This helps us understand what love does and does not look like, but it doesn’t define what love is.

God the Source of Love (1 John 4:7-8)

For that we will turn to First John. 1 John 4 nails down what love is.

1 John 4:7 Beloved, …

John calls us ‘beloved’; those who are loved, He stirs us, who have been loved, up to love one another.

1 John 4:7 Beloved, let us love one another, for love is from God, …

He bases our love on God who is the source of love. Love is from God. Love originates in God.

1 John 4:7 Beloved, let us love one another, for love is from God, and whoever loves has been born of God and knows God.

Love, the real kind of love, is produced in the one who knows God, because he has been born of God. Jesus talks in John 3 of being born again, born from above, born of the Spirit. Jesus tells Nicodemus ‘you must be born again’ (Jn.3:3-7). The world loves, but not the way Jesus loves. That kind of love is a fruit of knowing God, being born of God. It is fruit that the Holy Spirit of God produces when he lives in a person.
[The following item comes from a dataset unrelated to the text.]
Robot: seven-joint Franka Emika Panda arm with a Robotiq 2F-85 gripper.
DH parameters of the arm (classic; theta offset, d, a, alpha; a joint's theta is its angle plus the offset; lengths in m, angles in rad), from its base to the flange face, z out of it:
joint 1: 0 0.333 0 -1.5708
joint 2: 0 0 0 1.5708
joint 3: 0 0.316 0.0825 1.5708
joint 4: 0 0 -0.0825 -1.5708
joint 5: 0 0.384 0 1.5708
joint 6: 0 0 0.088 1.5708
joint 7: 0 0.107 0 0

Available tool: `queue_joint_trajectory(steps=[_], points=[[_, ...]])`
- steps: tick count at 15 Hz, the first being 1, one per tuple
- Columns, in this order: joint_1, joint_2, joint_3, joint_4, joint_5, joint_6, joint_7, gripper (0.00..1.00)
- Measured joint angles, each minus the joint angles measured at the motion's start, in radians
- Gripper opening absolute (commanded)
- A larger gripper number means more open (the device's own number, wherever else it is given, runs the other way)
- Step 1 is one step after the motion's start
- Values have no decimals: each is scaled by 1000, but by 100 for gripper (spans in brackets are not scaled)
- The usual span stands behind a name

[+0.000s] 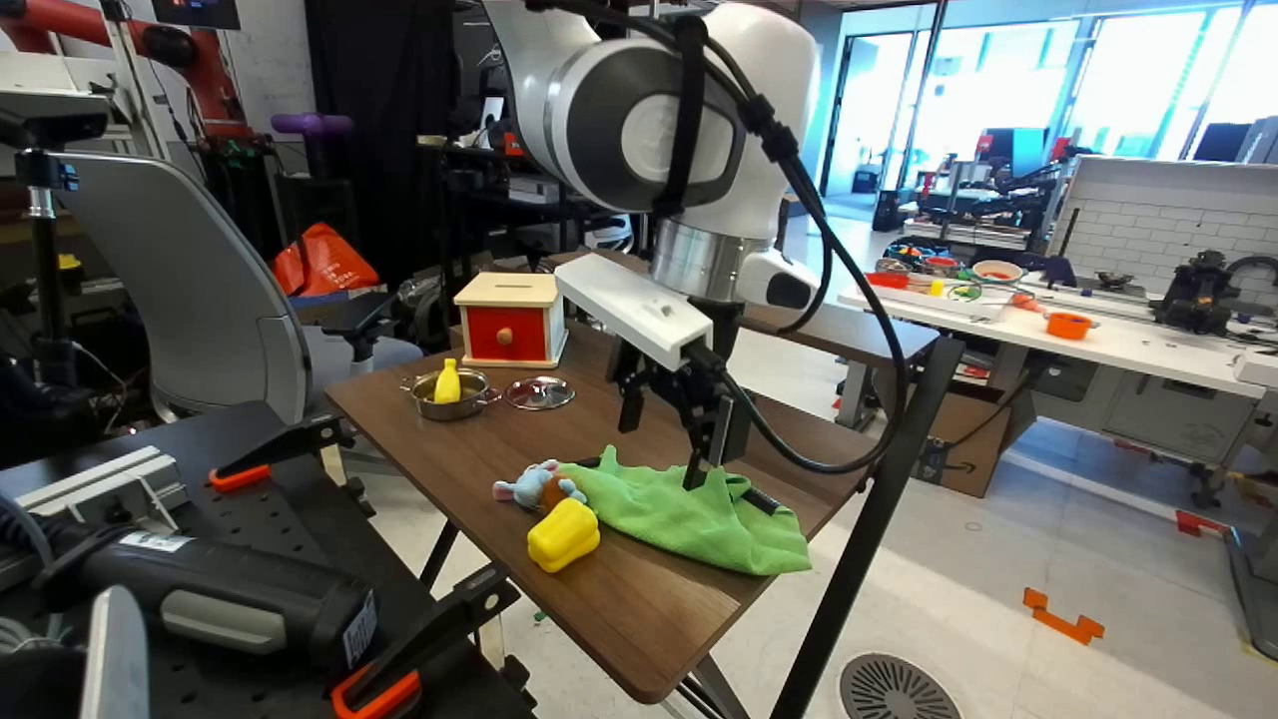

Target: Slide the green cloth to the left

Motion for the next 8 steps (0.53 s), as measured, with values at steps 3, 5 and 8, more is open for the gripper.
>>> queue_joint_trajectory(steps=[3, 5, 8], points=[[0, 69, -3, 59, -65, 0, 79, 100], [1, 101, -3, 90, -92, -4, 113, 100], [1, 138, -3, 129, -121, -18, 153, 100]])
The one who truly loves has been born of God.

And knows God. Notice, this doesn’t say ‘he knows about God’. God is personal. God can be known. I know things about Abraham Lincoln, but I’ve never met him, never had a conversation with him, never spent time with him. And he doesn’t know me. Knowing God points to relationship, friendship, intimacy.

God Is Love (1 John 4:8, 16)

1 John 4:8 Anyone who does not love does not know God, because God is love.
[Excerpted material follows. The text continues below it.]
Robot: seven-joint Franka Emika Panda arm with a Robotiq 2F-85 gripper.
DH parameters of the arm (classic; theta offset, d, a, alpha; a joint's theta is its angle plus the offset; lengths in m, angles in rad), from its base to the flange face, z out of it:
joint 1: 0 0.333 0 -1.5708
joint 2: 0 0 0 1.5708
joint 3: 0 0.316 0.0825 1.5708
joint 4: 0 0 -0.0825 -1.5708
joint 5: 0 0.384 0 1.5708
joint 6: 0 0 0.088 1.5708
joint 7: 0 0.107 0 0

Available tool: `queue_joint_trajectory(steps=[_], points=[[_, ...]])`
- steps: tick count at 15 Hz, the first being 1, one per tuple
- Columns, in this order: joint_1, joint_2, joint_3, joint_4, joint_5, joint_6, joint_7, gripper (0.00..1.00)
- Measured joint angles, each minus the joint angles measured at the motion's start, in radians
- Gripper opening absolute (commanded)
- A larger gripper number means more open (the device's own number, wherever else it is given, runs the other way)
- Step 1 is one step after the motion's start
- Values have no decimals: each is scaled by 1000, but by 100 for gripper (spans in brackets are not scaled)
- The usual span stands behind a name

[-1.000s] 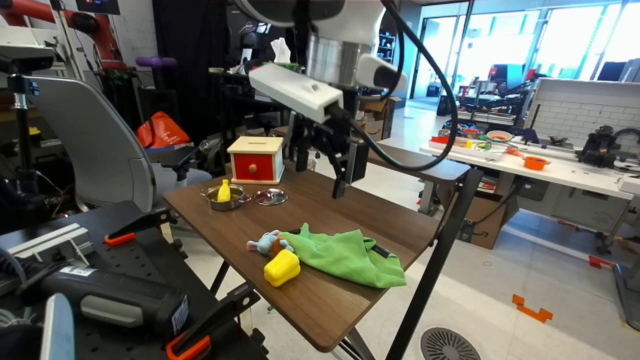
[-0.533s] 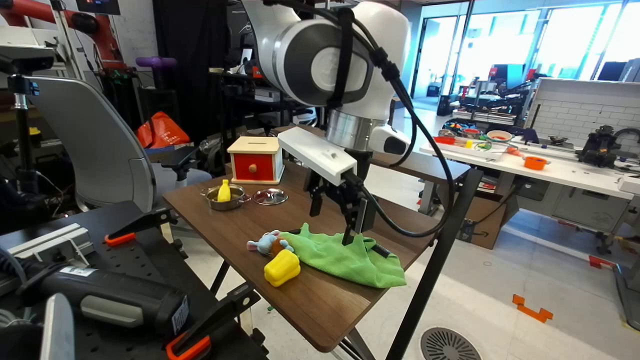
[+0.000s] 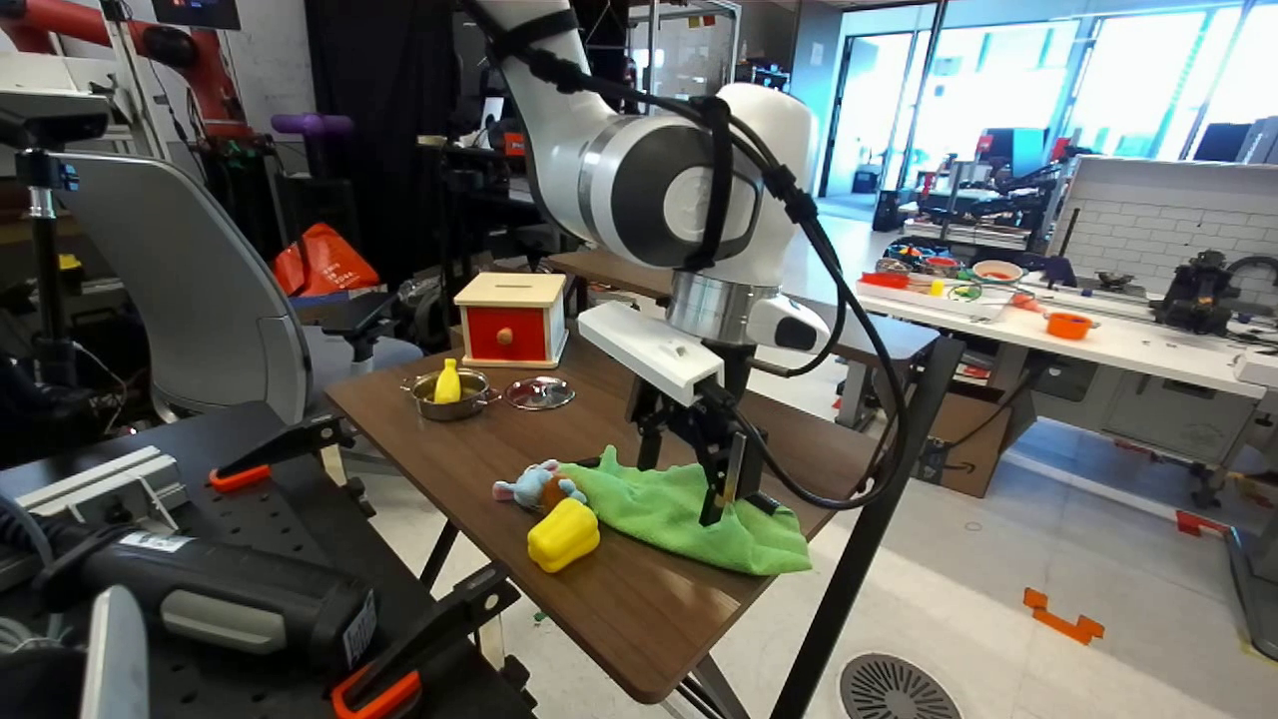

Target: Slide the green cloth to the left

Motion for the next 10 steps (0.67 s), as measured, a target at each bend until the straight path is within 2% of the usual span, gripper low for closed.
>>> queue_joint_trajectory(steps=[10], points=[[5, 100, -3, 128, -37, -132, 74, 100]])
Being in relationship with God produces genuine love in us, because God is love. We become like those we spend most time with.
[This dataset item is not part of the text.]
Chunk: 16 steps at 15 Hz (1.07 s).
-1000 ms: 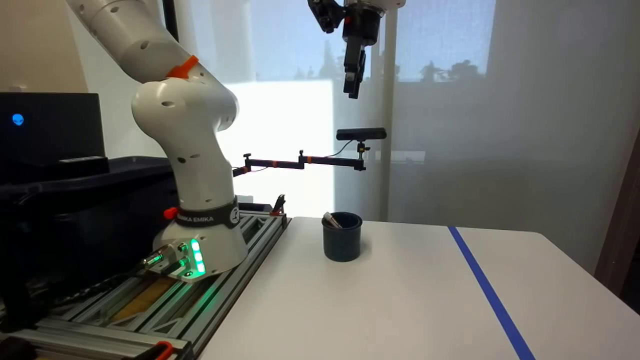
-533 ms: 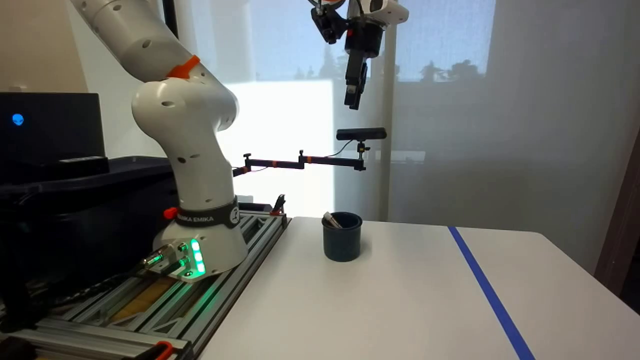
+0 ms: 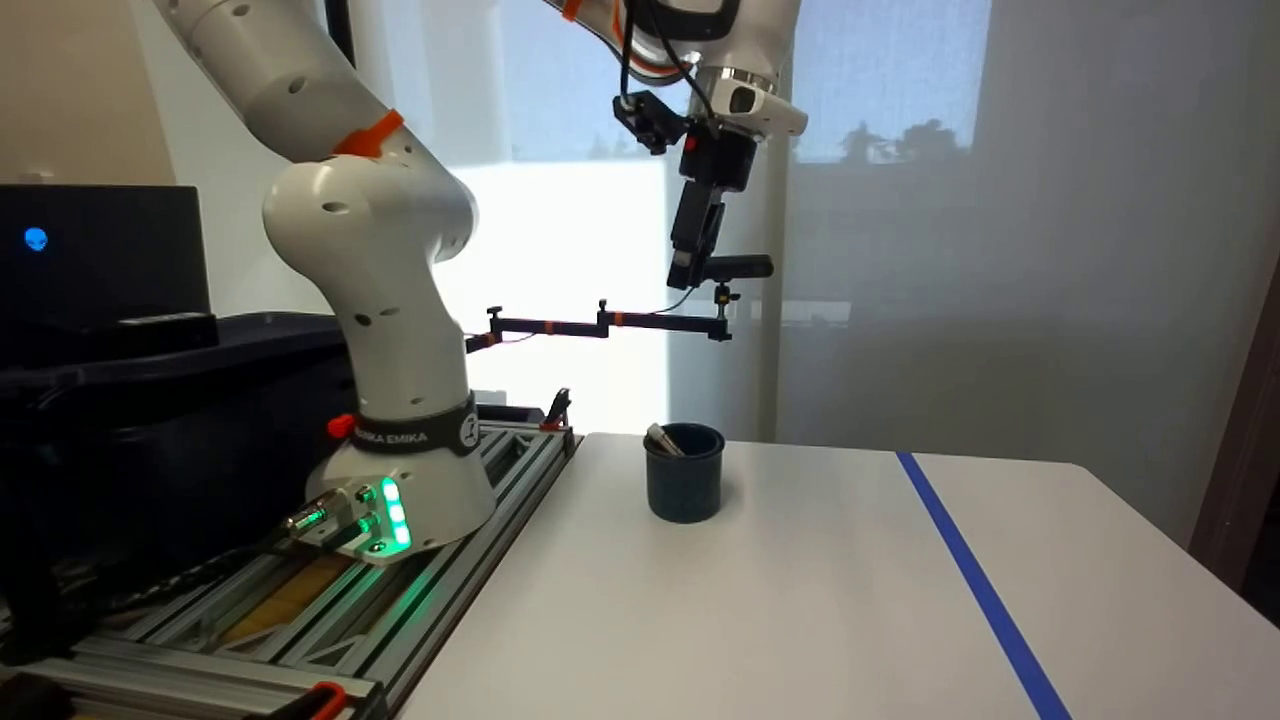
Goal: Remove the marker from the cup
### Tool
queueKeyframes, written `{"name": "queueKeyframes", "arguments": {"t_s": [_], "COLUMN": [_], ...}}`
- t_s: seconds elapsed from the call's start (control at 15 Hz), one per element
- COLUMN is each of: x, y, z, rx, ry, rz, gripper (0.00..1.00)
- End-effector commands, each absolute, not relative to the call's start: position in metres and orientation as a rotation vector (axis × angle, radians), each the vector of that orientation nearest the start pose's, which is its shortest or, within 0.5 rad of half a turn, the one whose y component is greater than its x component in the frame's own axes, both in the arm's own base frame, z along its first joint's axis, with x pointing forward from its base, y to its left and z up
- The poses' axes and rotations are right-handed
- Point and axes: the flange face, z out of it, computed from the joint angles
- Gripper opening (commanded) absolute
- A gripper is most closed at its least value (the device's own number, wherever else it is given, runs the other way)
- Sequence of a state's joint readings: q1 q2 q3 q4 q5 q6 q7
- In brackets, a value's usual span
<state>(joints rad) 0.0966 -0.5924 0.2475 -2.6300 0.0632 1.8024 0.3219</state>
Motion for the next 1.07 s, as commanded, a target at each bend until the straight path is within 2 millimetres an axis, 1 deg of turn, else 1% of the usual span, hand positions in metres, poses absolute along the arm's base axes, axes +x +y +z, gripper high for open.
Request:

God is love. Notice, it does not say ‘God is loving’. That would be true, but that is a different thing from saying ‘God is love’. Saying someone is loving describes their actions, personality, characteristics. They are loving; they do loving things.

Saying God is love says that, but so much more. It says that in his essence, in his very being, he is love. If you could take a picture of the invisible God, if you looked up love in the dictionary, you would find that picture. God is love. God defines love. God is the originator of love. He is the source of all love. Love is from God, because God is love.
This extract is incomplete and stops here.